4.2. Si osserva, al riguardo, che il fatto sommariamente esposto nel ricorso (il timore della vendetta dei familiari della fidanzata deceduta) è del tutto diverso da quello riportato nella sentenza (il pericolo per la incolumità personale vista la grave instabilità politica esistente e la situazione di violenza e guerriglia nel Casamance, nonchè il persistente conflitto fra il governo ed il movimento indipendentista (OMISSIS)), e la censura ignora tale differenza con probabile riferimento ad una diversa vicenda migratoria: la Corte territoriale, infatti, aderendo alla decisione del Tribunale, ha rigettato l’appello sulla base di un fatto diverso da quello dedotto nel ricorso e, non mettendo in discussione la credibilità del racconto ha affermato, previa acquisizione di fonti ufficiali attendibili ed aggiornate, che la vicenda non poteva essere ricondotta a nessuna forma di protezione.

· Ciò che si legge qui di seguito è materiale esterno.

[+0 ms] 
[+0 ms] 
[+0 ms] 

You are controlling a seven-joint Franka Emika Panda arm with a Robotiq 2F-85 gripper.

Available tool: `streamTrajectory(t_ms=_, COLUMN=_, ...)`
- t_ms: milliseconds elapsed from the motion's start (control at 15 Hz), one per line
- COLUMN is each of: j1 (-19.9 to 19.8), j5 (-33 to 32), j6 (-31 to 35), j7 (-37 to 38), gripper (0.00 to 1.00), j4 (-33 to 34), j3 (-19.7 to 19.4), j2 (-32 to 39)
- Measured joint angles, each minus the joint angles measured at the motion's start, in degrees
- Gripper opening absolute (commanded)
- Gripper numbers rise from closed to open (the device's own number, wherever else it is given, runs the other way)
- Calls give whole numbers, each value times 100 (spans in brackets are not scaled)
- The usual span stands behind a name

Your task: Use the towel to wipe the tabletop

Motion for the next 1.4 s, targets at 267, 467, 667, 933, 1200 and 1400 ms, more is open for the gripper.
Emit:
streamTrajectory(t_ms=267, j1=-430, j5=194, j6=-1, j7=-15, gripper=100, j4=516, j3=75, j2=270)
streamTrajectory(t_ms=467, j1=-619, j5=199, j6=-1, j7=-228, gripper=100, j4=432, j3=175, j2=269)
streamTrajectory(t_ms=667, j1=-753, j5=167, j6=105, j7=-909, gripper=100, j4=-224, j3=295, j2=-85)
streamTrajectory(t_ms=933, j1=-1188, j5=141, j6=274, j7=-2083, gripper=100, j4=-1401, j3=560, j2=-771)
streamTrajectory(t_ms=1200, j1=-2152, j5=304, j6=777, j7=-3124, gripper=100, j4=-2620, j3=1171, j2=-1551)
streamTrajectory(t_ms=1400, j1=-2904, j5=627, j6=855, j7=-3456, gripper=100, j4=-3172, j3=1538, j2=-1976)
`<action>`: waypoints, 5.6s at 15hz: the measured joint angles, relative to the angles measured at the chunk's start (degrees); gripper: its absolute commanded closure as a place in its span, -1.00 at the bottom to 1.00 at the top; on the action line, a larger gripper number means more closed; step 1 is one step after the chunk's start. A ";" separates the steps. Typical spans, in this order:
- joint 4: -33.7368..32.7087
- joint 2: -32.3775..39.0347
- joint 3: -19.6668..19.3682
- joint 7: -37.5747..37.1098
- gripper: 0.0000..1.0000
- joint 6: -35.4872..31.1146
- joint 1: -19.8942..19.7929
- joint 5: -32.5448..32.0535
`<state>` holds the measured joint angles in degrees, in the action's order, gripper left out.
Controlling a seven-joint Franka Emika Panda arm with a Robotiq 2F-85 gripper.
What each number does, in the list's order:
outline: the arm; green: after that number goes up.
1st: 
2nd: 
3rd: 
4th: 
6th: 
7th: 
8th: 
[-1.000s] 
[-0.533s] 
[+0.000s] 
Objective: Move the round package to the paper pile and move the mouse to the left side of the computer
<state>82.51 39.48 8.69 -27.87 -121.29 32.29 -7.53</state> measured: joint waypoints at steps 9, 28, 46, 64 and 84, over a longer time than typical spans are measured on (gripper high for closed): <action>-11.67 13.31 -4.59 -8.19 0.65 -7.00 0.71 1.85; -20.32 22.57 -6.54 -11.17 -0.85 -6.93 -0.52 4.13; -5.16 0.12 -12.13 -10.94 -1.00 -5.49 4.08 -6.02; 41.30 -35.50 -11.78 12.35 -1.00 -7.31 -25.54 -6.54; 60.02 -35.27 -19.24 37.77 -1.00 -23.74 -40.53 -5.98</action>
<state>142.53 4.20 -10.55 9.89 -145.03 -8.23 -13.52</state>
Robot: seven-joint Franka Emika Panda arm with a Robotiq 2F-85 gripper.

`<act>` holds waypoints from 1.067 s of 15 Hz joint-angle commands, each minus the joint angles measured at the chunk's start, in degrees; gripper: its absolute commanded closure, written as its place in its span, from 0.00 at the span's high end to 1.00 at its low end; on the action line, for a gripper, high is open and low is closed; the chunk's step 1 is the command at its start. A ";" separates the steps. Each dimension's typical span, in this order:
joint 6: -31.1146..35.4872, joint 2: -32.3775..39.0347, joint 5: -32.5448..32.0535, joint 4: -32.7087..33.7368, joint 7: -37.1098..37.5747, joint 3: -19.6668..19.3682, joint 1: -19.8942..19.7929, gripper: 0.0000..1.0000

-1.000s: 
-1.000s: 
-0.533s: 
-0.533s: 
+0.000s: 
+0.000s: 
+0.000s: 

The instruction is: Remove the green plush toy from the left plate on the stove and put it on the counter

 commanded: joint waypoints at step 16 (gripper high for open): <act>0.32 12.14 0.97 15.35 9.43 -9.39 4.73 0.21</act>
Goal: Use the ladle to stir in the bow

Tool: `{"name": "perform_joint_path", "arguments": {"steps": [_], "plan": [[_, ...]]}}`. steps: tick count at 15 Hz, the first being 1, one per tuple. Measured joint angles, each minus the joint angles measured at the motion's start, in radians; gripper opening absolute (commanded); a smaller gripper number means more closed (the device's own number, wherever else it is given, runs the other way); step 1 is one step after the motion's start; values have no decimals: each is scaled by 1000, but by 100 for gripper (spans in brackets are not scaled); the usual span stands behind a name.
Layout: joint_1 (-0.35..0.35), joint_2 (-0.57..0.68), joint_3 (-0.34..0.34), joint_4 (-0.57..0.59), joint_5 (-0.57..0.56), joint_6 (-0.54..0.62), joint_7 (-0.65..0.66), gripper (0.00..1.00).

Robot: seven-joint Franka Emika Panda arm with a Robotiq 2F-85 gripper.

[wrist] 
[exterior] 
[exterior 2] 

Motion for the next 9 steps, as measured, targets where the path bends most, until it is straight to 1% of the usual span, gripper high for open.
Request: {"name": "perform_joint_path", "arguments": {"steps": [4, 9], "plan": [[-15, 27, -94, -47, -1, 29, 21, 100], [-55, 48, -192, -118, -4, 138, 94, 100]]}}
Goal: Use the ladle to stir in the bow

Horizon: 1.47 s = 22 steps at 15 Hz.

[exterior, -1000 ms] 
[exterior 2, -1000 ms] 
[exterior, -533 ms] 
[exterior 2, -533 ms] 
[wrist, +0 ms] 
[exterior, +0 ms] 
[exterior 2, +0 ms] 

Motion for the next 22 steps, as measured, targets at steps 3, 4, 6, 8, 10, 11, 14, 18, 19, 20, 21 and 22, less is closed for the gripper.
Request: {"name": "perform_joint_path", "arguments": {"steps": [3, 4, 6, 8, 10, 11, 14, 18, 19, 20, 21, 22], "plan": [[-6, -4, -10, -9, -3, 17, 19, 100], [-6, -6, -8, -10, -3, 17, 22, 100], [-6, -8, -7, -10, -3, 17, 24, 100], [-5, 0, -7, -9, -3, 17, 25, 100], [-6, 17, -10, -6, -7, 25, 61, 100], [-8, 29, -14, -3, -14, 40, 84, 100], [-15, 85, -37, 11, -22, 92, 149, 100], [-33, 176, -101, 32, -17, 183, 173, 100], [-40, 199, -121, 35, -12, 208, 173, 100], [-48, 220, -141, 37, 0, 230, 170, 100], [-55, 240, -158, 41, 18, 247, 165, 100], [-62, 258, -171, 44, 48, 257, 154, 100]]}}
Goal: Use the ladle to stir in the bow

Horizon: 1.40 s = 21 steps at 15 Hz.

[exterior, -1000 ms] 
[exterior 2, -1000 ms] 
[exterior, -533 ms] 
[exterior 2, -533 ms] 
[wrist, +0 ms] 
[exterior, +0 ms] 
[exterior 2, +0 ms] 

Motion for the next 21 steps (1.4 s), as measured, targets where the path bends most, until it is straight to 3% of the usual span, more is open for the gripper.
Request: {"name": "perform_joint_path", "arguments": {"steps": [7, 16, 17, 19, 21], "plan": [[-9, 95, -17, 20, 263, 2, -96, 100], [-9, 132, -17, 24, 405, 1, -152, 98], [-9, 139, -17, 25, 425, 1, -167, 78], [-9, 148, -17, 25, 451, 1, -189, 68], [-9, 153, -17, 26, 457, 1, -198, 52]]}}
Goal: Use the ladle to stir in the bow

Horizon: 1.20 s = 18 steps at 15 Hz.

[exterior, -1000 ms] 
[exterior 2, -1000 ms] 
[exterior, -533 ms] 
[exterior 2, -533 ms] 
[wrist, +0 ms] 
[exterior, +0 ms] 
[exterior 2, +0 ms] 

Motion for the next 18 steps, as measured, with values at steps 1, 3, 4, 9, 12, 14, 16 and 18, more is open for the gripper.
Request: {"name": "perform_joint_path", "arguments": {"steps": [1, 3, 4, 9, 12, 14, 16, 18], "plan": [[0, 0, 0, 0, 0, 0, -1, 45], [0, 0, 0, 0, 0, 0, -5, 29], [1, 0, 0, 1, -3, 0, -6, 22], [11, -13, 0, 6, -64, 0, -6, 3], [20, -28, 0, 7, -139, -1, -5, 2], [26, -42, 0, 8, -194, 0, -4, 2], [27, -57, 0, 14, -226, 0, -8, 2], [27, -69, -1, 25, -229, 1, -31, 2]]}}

4.3. A fronte di ciò il ricorrente non indica, in termini di autosufficienza (cfr. Cass. 7074/2017; Cass. 20694/2018; Cass. 13403/2019), il motivo d’appello proposto, al fine di consentire a questo Collegio di apprezzare l’eventuale errore commesso dalla Corte territoriale.

4.4. La censura, pertanto, risulta inammissibile e preclude anche l’esame dei restanti motivi ad essa logicamente collegati che, come detto, rimangono assorbiti.

5. Non sono dovute spese, atteso che il ricorso viene deciso in adunanza camerale, in relazione alla quale – assente la discussione orale – l’atto di costituzione del Ministero risulta irrilevante ex art. 370 c.p.c., comma 1.

6. Ai sensi del D.P.R. n. 115 del 2002, art. 13, comma 1 quater, dà atto della sussistenza dei presupposti processuali per il versamento, da parte del ricorrente, dell’ulteriore importo a titolo di contributo unificato pari a quello dovuto per il ricorso proposto, a norma dello stesso art. 13, comma 1 bis, se dovuto.

PQM

La Corte;

dichiara inammissibile il ricorso.

Ai sensi del D.P.R. n. 115 del 2002, art. 13, comma 1 quater, dà atto della sussistenza dei presupposti processuali per il versamento, da parte del ricorrente, dell’ulteriore importo a titolo di contributo unificato pari a quello dovuto per il ricorso proposto, a norma dello stesso art. 13, comma 1 bis, se dovuto.

Così deciso in Roma, nella Camera di consiglio della Sezione Terza Civile della Corte di Cassazione, il 2 dicembre 2020.